Amelia aún permaneció un buen rato tras la puerta, sin atreverse a mover un músculo, temiendo que aquel energúmeno regresara. Luego colocó una butaca delante de la puerta y se sentó. No hubiese podido descansar en la cama sabiendo que podía volver. Pero Jürgens no regresó.
Al día siguiente Amelia se dirigió a casa de Grazyna. Lo hizo dando varias vueltas por la ciudad, temiendo que el comandante Jürgens la pudiera seguir a pesar de que no le había visto en el vestíbulo del hotel.
Grazyna parecía cansada, tenía ojeras y estaba de pésimo humor.
– ¿Por qué no viniste ayer? -le reprochó nada más verla.
– Por culpa de un comandante de las SS al que no le caigo demasiado bien.
– ¡Vaya, ahora resulta que también tienes amigos en las SS!
– No, no es un amigo, es un cerdo. Cada vez que me ve me ofende, aunque supongo que a quien realmente odia es a Max. Cuando regresé al hotel me lo encontré en el vestíbulo y empezó a mofarse de mi aspecto, como si me hubiera pillado regresando de una juerga. Se me insinuó y me invitó a cenar. Estuvo llamando a mi puerta durante un buen rato. Apenas he dormido esta noche temiendo que intentara entrar por la fuerza. Me pareció más prudente no salir de la habitación.
Grazyna asintió, luego cogió el papel que Amelia sacaba del bolso.
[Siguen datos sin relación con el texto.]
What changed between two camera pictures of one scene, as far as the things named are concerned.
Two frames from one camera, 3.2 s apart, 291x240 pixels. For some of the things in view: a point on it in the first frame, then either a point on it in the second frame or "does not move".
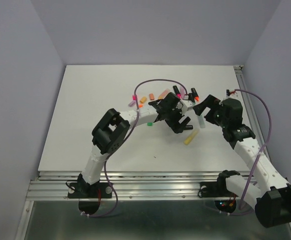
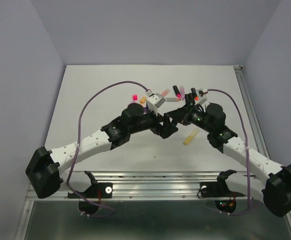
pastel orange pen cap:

– ¿Es lo que tengo que mandar a Londres?
– Sí.
– Procuraré que les llegue esta misma noche.
– Quiero volver al gueto -le pidió Amelia.
– ¿Por qué?
– A lo mejor puedo seros útil, no sé, quizá a Sarah se le ocurra algo.
– No debemos correr peligros innecesarios.
– Lo sé, Grazyna, lo sé, pero puedo ayudar, aunque sea a cargar un saco de arroz.
Durante los dos meses siguientes, Amelia volvió al gueto en varias ocasiones ayudando a transportar la magra ayuda conseguida por aquel grupo de resistencia liderado por Grazyna.